- **Task to complete**:
Keep the pictures out of the copy and print all the entries below exactly.

- **Given data**:
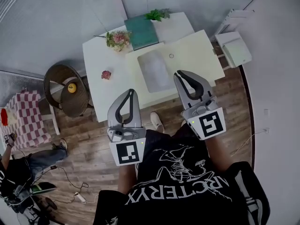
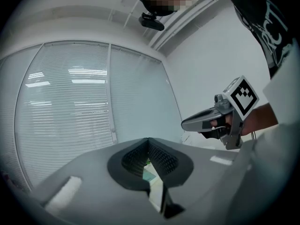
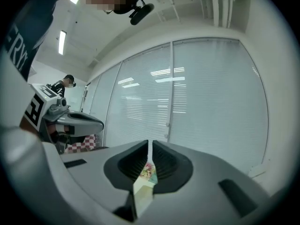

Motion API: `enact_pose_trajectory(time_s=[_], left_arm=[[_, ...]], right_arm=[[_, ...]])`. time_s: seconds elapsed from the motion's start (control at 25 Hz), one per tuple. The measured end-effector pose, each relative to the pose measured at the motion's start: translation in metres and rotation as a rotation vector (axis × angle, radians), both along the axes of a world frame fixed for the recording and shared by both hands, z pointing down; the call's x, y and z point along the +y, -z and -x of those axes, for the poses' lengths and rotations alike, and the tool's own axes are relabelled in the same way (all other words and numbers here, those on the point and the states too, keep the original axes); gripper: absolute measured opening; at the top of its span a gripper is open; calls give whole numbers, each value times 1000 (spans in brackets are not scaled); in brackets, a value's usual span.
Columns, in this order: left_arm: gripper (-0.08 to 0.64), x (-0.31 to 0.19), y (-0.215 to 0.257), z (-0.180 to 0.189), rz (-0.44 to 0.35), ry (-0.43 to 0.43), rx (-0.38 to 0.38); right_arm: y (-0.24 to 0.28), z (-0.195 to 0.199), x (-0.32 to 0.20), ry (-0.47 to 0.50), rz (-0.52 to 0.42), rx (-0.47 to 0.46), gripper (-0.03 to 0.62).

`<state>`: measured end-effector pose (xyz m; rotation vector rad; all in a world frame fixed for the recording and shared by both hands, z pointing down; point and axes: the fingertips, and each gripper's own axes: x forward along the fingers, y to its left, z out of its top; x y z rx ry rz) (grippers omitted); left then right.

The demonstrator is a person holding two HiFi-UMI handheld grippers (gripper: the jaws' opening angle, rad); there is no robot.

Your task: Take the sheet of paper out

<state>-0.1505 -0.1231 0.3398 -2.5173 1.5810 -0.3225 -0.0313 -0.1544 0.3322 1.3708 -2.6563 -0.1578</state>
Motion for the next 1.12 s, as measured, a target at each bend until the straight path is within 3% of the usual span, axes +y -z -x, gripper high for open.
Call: enact_pose_trajectory(time_s=[0.32, 0.48, 0.52, 0.64, 0.8, 0.92, 1.12], left_arm=[[11, -22, 0, 3, 10, 62, -29], [11, -25, 3, 3, 12, 119, -42], [11, -26, 3, 2, 11, 132, -46], [11, -28, 7, 0, 7, 173, -51], [11, -22, 10, -5, 10, 212, -77], [11, -13, 6, -3, 29, 252, -95], [11, -4, 5, 4, 49, 315, -110]], right_arm=[[-9, -10, -36, 38, 25, -3, 14], [-38, -19, -56, 78, 104, -23, 16], [-50, -23, -62, 86, 144, -39, 34], [-101, -31, -87, 119, 301, -98, 278], [-172, -45, -115, 106, 473, -142, 397], [-220, -48, -132, 86, 601, -235, 472], [-304, -33, -131, 185, 946, -327, 483]])
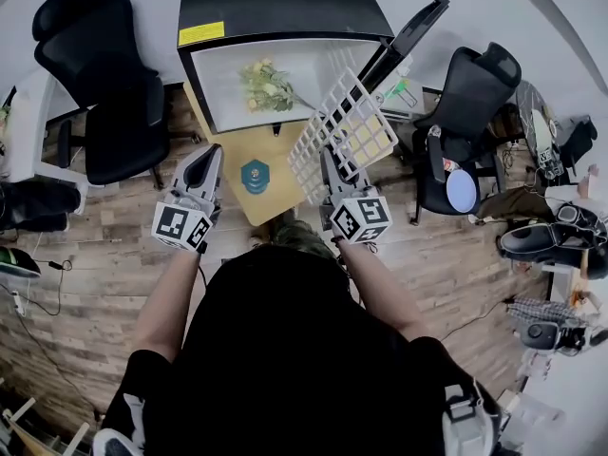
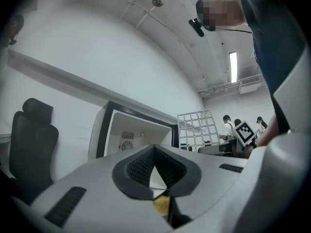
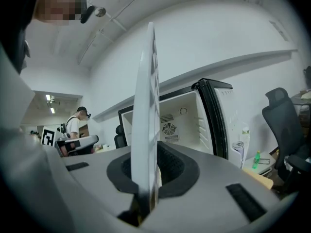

- **Answer**:
Motion API: `enact_pose_trajectory(time_s=[_], left_arm=[[_, ...]], right_arm=[[_, ...]])`. time_s: seconds elapsed from the motion's start (control at 25 Hz), one per tuple. The measured end-effector pose, each relative to the pose measured at the motion's start: translation in metres and rotation as a rotation vector (axis × angle, radians), both along the axes of a world frame fixed for the recording and shared by both hands, z pointing down; the call's x, y and z point along the +y, -z and -x of those axes, for the poses' lengths and rotations alike, and the tool's own axes are relabelled in the same way (all other words and numbers here, those on the point and the states too, keep the original axes); gripper: absolute measured opening; at the top of its span a gripper is open; calls give whole numbers, each value times 1000 (spans in brackets are not scaled); in brackets, a value's usual span.
Columns, in this order: left_arm: gripper (-0.08 to 0.64), x (-0.31 to 0.19), y (-0.215 to 0.257), z (-0.180 to 0.189), rz (-0.44 to 0.35), ry (-0.43 to 0.43), rx (-0.38 to 0.38); right_arm: y (-0.24 to 0.28), z (-0.195 to 0.199), x (-0.32 to 0.20), ry (-0.47 to 0.50), rz (-0.52 to 0.42), rx (-0.47 to 0.46), gripper (-0.03 to 0.62).

`<state>`: measured end-effector pose (xyz m; rotation vector rad; all in a world frame fixed for the recording and shared by both hands, z pointing down; point and axes: the fingertips, and each gripper's own axes: x forward along the fingers, y to its left, z out of its top; x y z rx ry rz) (grippers omitted); left then right.

The demonstrator is a person holding two HiFi-UMI handheld grippers (gripper: the jaws' opening angle, rad); there is no robot.

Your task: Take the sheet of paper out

<state>-0.1505 -0.1231 0.3398 -2.5173 1.5810 -0.3225 -0.0313 -0.1544 0.3322 1.3708 -2.6563 -0.1578</state>
Motion for the next 1.12 s, as measured, a target at each bend until the straight path is within 3% of the usual span, axes +y -z -x, gripper high for open.
Call: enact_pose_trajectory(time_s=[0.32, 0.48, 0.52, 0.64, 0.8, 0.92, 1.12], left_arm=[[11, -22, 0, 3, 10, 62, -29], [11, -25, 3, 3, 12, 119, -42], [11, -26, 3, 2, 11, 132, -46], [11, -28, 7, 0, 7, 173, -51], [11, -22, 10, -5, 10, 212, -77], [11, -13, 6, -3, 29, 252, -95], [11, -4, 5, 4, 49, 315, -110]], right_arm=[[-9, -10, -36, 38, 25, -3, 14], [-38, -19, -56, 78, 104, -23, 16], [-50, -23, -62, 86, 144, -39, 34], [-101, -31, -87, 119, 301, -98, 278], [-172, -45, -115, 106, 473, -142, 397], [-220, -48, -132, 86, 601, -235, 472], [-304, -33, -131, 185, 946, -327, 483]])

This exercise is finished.